So one picture perfect Sunday, us city folk decide to try and fish. We load up the car with kids and set out on our excursion. Halfway up the road, one wise guy exclaims “How are we gonna fish, we have no fishing rods, nor bait, nor any other fishing paraphernalia?” Point taken, we stop at the local trading post to equip ourselves properly.
But alas, the fishing equipment looks way too daunting for our amatuer ways. So instead we purchase fishing nets in various sizes.
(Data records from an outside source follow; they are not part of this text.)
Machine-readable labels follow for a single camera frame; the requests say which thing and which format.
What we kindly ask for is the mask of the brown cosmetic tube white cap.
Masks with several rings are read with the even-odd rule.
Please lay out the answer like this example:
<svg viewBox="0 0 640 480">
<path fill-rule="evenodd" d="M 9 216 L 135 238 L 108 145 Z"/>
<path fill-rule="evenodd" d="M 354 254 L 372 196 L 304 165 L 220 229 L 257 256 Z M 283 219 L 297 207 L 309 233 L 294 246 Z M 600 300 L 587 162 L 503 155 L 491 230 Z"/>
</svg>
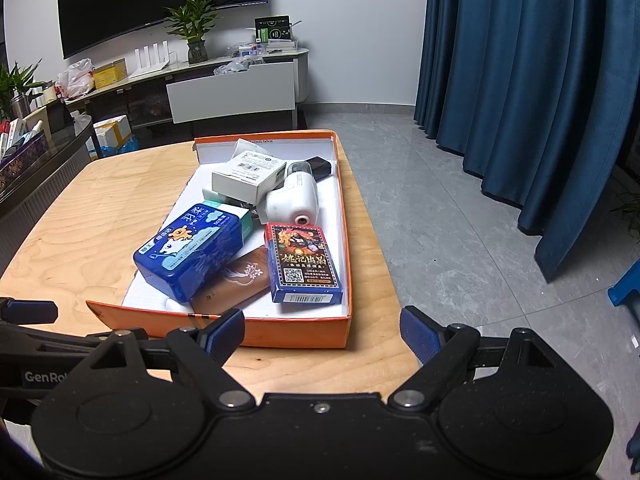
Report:
<svg viewBox="0 0 640 480">
<path fill-rule="evenodd" d="M 268 289 L 267 249 L 260 246 L 221 268 L 190 300 L 190 305 L 198 314 L 223 314 L 242 308 Z"/>
</svg>

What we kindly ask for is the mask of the blue tissue pack box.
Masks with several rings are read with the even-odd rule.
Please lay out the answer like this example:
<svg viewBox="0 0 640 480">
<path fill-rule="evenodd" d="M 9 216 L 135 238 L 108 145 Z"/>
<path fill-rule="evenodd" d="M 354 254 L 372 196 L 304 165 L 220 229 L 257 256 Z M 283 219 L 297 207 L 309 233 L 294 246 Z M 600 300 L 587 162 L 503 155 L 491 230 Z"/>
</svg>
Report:
<svg viewBox="0 0 640 480">
<path fill-rule="evenodd" d="M 197 203 L 134 252 L 145 281 L 185 304 L 244 246 L 240 219 Z"/>
</svg>

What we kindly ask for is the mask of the dark playing card box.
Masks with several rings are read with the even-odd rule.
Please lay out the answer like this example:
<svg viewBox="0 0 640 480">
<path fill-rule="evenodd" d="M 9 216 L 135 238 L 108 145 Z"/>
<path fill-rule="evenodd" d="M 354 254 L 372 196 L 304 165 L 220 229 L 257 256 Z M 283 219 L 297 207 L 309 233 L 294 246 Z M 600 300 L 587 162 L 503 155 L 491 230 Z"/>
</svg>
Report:
<svg viewBox="0 0 640 480">
<path fill-rule="evenodd" d="M 321 228 L 270 222 L 264 235 L 273 302 L 296 306 L 342 302 L 343 287 Z"/>
</svg>

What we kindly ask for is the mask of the teal band-aid box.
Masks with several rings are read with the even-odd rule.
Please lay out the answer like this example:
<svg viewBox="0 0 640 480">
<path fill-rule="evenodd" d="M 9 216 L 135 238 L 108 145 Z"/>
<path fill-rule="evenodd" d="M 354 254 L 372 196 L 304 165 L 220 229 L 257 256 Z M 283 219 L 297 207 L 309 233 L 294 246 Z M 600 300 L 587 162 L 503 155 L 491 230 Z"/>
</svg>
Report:
<svg viewBox="0 0 640 480">
<path fill-rule="evenodd" d="M 240 219 L 242 240 L 246 243 L 254 231 L 254 210 L 241 205 L 237 200 L 224 197 L 207 188 L 203 188 L 202 193 L 205 205 L 219 209 L 227 214 L 234 214 Z"/>
</svg>

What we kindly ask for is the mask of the white plug-in vaporizer with bottle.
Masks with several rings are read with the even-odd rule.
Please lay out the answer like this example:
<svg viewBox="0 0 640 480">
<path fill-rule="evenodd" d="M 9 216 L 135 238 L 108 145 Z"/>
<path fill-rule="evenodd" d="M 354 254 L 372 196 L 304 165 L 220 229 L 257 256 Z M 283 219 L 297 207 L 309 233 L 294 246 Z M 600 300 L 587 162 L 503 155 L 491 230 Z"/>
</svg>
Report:
<svg viewBox="0 0 640 480">
<path fill-rule="evenodd" d="M 291 162 L 280 188 L 266 195 L 267 222 L 314 226 L 319 215 L 317 183 L 306 160 Z"/>
</svg>

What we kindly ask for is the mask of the white small carton box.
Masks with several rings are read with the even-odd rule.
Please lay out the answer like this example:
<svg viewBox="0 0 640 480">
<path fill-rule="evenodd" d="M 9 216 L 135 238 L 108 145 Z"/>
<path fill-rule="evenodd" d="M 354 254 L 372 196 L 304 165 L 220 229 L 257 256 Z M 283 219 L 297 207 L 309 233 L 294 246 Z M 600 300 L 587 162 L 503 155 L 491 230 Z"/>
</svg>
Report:
<svg viewBox="0 0 640 480">
<path fill-rule="evenodd" d="M 256 206 L 282 180 L 285 167 L 284 159 L 245 151 L 215 167 L 212 190 Z"/>
</svg>

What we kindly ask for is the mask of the black power adapter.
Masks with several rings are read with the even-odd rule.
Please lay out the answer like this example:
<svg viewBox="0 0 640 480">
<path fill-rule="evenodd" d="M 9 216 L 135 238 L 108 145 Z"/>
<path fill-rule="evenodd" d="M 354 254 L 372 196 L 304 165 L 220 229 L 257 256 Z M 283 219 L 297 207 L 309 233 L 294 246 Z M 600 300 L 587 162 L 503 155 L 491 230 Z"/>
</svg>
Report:
<svg viewBox="0 0 640 480">
<path fill-rule="evenodd" d="M 309 165 L 311 174 L 316 182 L 320 182 L 332 174 L 332 164 L 322 157 L 314 156 L 308 158 L 306 163 Z"/>
</svg>

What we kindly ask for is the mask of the purple tray of boxes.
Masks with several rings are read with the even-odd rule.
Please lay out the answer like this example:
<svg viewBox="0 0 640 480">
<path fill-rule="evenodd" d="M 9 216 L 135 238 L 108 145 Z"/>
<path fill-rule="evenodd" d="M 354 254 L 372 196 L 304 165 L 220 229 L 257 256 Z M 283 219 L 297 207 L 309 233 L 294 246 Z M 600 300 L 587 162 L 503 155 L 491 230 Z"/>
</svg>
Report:
<svg viewBox="0 0 640 480">
<path fill-rule="evenodd" d="M 1 192 L 32 166 L 40 157 L 47 153 L 49 143 L 43 130 L 42 120 L 18 138 L 10 147 L 9 154 L 1 159 Z"/>
</svg>

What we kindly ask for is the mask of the cardboard boxes on floor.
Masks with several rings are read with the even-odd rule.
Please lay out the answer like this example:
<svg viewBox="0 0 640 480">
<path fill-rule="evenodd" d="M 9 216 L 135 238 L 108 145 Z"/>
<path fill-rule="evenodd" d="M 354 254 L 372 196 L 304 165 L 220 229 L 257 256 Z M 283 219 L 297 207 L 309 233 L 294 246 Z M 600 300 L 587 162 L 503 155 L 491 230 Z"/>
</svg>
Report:
<svg viewBox="0 0 640 480">
<path fill-rule="evenodd" d="M 104 157 L 137 151 L 139 142 L 132 133 L 126 115 L 102 120 L 93 125 Z"/>
</svg>

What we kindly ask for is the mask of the left potted plant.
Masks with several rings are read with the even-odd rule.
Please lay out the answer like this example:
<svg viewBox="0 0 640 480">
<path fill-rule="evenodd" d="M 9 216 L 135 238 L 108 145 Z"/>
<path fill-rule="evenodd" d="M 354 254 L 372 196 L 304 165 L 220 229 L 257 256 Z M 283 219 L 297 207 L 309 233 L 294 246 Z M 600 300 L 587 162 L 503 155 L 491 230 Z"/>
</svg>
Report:
<svg viewBox="0 0 640 480">
<path fill-rule="evenodd" d="M 34 93 L 46 83 L 35 80 L 35 72 L 41 61 L 21 68 L 17 63 L 12 68 L 1 65 L 1 119 L 13 120 L 30 113 L 30 103 L 39 96 Z"/>
</svg>

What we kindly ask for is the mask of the white plastic bag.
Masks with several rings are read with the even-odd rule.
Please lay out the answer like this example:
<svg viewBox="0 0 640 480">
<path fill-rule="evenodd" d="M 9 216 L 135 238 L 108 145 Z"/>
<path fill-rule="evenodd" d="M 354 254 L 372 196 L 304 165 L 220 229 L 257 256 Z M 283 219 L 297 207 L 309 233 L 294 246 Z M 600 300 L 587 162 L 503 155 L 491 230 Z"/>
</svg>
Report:
<svg viewBox="0 0 640 480">
<path fill-rule="evenodd" d="M 81 98 L 93 90 L 93 64 L 90 58 L 82 58 L 59 73 L 55 87 L 64 100 Z"/>
</svg>

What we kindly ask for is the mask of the yellow box on cabinet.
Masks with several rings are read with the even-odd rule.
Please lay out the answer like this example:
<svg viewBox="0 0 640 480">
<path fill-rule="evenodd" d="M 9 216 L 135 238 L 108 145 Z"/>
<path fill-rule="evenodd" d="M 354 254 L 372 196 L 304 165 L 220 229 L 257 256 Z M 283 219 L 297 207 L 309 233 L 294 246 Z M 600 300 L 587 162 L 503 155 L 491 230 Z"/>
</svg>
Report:
<svg viewBox="0 0 640 480">
<path fill-rule="evenodd" d="M 94 88 L 96 90 L 116 84 L 127 76 L 127 65 L 124 58 L 119 58 L 111 63 L 96 67 L 93 71 Z"/>
</svg>

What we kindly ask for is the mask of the white tv cabinet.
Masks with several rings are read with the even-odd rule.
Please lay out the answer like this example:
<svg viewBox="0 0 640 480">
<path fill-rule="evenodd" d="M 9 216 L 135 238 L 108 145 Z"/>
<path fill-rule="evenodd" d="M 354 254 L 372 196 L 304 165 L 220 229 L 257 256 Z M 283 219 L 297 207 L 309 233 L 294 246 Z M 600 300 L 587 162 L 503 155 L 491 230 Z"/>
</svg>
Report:
<svg viewBox="0 0 640 480">
<path fill-rule="evenodd" d="M 309 51 L 268 52 L 247 70 L 214 73 L 232 61 L 181 63 L 127 77 L 73 99 L 67 107 L 94 120 L 126 115 L 133 129 L 274 112 L 289 112 L 296 126 L 298 106 L 308 96 Z"/>
</svg>

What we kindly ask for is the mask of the white wifi router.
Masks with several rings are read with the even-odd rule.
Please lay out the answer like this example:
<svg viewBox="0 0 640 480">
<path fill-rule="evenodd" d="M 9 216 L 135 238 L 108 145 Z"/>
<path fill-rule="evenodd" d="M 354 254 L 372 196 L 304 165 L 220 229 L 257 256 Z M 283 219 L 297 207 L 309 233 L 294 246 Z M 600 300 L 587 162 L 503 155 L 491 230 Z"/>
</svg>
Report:
<svg viewBox="0 0 640 480">
<path fill-rule="evenodd" d="M 152 47 L 144 46 L 142 49 L 134 50 L 136 66 L 129 75 L 130 78 L 142 77 L 159 72 L 170 63 L 170 53 L 168 42 L 164 40 L 162 44 L 153 44 Z"/>
</svg>

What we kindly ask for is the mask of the black green display box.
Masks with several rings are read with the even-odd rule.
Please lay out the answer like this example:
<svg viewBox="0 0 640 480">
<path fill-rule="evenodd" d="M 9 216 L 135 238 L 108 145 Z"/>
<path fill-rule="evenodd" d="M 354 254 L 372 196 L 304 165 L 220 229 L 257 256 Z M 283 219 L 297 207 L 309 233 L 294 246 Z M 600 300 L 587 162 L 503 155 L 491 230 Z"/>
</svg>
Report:
<svg viewBox="0 0 640 480">
<path fill-rule="evenodd" d="M 291 41 L 292 25 L 288 15 L 255 18 L 255 39 L 258 44 L 270 41 Z"/>
</svg>
These look way more user friendly.
We pull up at a lovely park, with a pretty river, uh lake, um pond, body of water……not sure what you call it. (I may sound ignorant, but I can rattle off every avenue in Manhattan in correct succession from east to west of the island……..just saying.)
The first paragraph in my new book – FISHING FOR DUMMIES – City Folk Version is going to read: Leaning over a bridge with a fishing net makes for a pretty picture but probably wont work out too well in the “actually catching fish” department..
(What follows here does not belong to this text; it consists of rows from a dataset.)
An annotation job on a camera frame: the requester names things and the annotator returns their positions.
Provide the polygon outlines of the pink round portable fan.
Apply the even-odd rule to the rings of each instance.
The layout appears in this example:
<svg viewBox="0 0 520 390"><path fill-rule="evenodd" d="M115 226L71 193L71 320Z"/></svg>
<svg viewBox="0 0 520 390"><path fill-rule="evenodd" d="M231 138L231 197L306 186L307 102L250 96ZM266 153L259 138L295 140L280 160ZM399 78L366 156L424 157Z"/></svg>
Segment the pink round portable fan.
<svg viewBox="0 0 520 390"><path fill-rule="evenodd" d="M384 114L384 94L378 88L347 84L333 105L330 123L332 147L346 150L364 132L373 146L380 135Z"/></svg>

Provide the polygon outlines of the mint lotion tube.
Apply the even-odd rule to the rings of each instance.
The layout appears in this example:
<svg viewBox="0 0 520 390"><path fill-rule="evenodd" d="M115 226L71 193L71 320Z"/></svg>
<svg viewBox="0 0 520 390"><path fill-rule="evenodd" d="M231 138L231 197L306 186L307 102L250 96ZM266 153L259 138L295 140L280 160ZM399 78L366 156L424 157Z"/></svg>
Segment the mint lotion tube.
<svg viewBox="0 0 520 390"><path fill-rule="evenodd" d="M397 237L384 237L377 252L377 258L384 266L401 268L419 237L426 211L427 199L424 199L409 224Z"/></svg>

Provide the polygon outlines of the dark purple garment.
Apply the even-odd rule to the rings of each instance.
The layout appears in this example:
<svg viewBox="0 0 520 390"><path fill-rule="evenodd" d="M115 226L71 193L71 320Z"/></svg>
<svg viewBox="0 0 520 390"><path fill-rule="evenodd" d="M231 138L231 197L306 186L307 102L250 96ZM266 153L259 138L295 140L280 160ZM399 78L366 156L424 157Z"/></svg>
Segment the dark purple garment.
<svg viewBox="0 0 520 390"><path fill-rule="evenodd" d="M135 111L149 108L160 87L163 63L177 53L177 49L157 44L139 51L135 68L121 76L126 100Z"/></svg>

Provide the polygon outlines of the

We move on to Plan B. Oversized net in tow, our wannabe country bum’kin Sam, leads the way, and the rest of the kids follow.
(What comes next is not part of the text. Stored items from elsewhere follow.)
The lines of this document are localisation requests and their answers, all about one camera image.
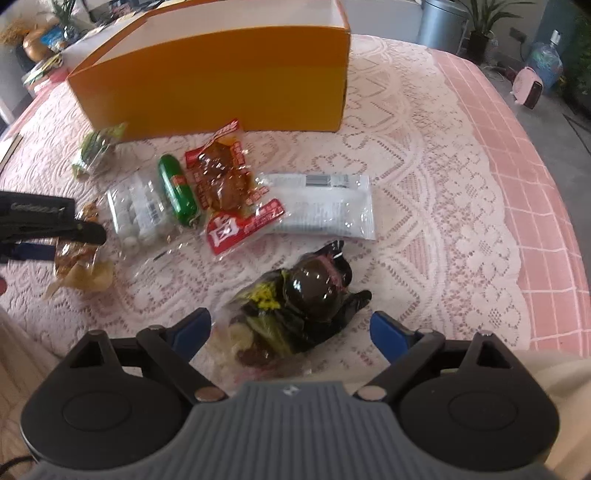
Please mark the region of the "blue water jug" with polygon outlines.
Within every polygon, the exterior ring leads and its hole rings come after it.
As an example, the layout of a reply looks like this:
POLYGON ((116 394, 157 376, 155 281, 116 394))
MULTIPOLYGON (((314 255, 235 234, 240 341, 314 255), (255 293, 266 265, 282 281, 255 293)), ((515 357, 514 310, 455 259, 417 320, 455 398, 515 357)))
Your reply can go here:
POLYGON ((561 33, 554 30, 548 43, 536 42, 527 60, 527 66, 532 68, 543 84, 545 94, 548 94, 563 73, 563 62, 558 52, 561 33))

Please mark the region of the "black dried fruit pack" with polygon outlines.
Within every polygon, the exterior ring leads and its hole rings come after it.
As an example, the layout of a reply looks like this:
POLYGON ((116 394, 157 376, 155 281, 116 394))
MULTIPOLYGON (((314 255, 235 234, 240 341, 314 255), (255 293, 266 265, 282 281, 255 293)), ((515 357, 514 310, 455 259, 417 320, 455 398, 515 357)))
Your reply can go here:
POLYGON ((344 246, 325 244, 236 293, 218 318, 222 351, 242 366, 266 368, 341 333, 372 299, 369 290, 349 290, 353 270, 344 246))

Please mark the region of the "green pea snack pack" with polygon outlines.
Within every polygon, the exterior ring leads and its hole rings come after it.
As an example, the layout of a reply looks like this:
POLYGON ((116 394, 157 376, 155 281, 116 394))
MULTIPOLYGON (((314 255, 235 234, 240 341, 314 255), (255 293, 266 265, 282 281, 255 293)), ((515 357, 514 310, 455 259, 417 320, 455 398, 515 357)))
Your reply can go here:
POLYGON ((73 176, 78 180, 84 180, 106 171, 115 159, 116 147, 126 127, 126 123, 120 123, 89 132, 72 158, 73 176))

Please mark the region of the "pink checkered table cover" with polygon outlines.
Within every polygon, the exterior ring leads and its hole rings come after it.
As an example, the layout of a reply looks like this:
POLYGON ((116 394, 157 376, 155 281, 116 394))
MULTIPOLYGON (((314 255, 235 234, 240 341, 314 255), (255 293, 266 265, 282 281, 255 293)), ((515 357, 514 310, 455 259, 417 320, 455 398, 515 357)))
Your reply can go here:
MULTIPOLYGON (((375 241, 348 240, 353 288, 372 307, 450 337, 495 331, 511 347, 590 351, 590 299, 579 246, 534 145, 485 75, 458 57, 356 36, 335 134, 249 132, 263 172, 365 175, 375 241)), ((5 267, 2 307, 35 340, 65 353, 89 329, 127 334, 215 308, 322 238, 269 235, 221 261, 200 237, 130 270, 105 292, 45 292, 45 263, 5 267)))

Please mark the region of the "mixed nuts clear pack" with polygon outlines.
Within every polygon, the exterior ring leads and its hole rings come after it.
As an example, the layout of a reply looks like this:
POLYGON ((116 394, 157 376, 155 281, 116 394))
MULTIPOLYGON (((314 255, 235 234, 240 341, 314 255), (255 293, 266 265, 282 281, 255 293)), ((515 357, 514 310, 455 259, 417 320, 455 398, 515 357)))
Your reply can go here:
POLYGON ((54 281, 43 298, 53 297, 62 288, 83 292, 102 292, 113 281, 114 265, 99 259, 99 246, 58 239, 55 244, 54 281))

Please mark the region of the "left potted plant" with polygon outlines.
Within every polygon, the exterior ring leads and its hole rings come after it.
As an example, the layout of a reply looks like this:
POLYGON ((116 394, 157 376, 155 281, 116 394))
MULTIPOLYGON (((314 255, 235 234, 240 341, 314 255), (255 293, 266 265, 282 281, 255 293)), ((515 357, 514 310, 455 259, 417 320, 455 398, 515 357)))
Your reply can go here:
POLYGON ((58 20, 63 38, 68 43, 74 43, 81 37, 81 32, 76 26, 73 13, 75 0, 51 0, 51 7, 54 17, 58 20))

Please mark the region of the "orange cardboard box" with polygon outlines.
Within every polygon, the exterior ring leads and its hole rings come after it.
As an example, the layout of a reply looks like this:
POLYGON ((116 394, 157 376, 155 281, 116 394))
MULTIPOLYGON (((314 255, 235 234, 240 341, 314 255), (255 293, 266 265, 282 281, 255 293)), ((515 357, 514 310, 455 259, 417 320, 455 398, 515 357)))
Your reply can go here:
POLYGON ((151 10, 90 53, 68 83, 95 129, 127 141, 212 132, 333 132, 351 31, 337 1, 185 1, 151 10))

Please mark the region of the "red braised meat pack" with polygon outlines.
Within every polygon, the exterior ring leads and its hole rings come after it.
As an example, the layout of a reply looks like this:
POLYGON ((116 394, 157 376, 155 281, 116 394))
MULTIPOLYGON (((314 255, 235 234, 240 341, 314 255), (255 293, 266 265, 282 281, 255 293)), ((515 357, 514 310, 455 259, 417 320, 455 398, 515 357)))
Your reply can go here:
POLYGON ((220 259, 270 232, 287 215, 283 202, 254 169, 238 120, 184 154, 195 196, 205 213, 204 240, 220 259))

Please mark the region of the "grey metal trash bin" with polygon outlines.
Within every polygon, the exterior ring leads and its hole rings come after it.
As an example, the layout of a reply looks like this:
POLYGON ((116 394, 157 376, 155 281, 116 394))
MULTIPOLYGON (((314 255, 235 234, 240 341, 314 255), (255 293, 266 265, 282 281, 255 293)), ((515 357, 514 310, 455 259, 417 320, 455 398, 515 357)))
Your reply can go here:
POLYGON ((459 1, 425 0, 417 43, 457 54, 467 31, 470 15, 459 1))

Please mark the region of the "potted green plant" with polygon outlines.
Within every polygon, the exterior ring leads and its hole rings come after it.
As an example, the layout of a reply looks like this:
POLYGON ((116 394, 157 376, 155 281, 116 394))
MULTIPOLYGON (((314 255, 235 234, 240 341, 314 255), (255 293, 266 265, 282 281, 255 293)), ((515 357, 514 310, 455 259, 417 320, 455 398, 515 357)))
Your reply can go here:
POLYGON ((509 10, 516 5, 534 5, 534 1, 462 1, 459 3, 469 13, 472 23, 466 55, 475 65, 481 65, 490 40, 493 26, 502 19, 519 19, 520 15, 509 10))

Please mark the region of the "white flat snack pack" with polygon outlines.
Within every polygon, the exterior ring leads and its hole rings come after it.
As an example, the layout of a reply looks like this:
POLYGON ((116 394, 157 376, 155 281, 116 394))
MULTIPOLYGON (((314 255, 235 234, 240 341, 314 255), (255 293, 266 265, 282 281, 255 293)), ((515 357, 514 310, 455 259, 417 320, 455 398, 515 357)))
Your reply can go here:
POLYGON ((273 233, 376 238, 366 175, 270 173, 263 175, 263 185, 286 211, 273 233))

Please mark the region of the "white lace tablecloth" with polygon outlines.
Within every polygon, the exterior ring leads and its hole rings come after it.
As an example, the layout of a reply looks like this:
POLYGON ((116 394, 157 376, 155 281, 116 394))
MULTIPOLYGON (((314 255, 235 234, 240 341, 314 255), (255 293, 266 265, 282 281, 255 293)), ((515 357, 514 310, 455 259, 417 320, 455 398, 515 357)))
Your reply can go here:
MULTIPOLYGON (((507 226, 507 199, 458 95, 427 49, 356 36, 342 128, 334 134, 250 132, 256 170, 335 179, 335 187, 280 183, 273 195, 290 220, 305 208, 341 226, 352 289, 369 306, 342 333, 273 369, 252 370, 219 344, 193 365, 228 388, 250 379, 312 375, 355 379, 386 363, 370 343, 369 319, 382 310, 403 325, 452 339, 480 330, 525 350, 533 319, 518 283, 522 262, 507 226)), ((332 240, 319 230, 280 227, 223 258, 204 234, 186 232, 178 248, 147 261, 119 261, 103 292, 45 292, 53 269, 11 264, 1 300, 1 390, 30 394, 90 329, 127 337, 170 325, 197 307, 217 327, 233 295, 267 271, 288 267, 332 240)))

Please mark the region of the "pink small heater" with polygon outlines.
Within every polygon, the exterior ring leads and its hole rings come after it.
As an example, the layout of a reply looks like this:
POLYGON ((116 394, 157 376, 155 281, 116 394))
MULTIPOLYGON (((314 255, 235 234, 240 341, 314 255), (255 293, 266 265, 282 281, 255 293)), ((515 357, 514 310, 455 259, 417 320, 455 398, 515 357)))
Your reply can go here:
POLYGON ((533 110, 543 90, 544 84, 539 75, 531 67, 525 67, 516 75, 511 93, 517 105, 533 110))

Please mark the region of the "clear white candy pack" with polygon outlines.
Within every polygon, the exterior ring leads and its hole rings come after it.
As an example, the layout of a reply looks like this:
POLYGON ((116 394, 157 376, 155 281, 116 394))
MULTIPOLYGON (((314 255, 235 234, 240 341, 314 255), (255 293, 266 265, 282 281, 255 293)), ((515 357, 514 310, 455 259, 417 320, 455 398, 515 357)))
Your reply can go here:
POLYGON ((105 199, 123 257, 151 253, 179 235, 166 195, 149 173, 133 173, 112 186, 105 199))

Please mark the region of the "green sausage stick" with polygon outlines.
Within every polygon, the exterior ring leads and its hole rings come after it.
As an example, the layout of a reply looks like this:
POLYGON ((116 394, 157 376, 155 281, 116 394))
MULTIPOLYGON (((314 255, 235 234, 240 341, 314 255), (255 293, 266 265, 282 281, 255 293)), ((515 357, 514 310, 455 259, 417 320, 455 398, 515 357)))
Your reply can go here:
POLYGON ((162 155, 158 160, 158 174, 177 221, 184 227, 195 227, 200 207, 179 161, 171 154, 162 155))
The girls decide that the fish are hiding under the wooden planks. They may be on to something.
We try to get this cutie to participate. The “shoulder meets cheek” motion speaks louder than words. We get the message.
This frog is mocking our resourceful attempts to catch fish. Hang on, Kermit. The kids have got a plan.
Yay! They scooped up a fishy in a discarded cream cheese container. One point for Team Unconventional!
Our determined bunch will not give up. The goal for the day is to catch a respectable size fish in the net.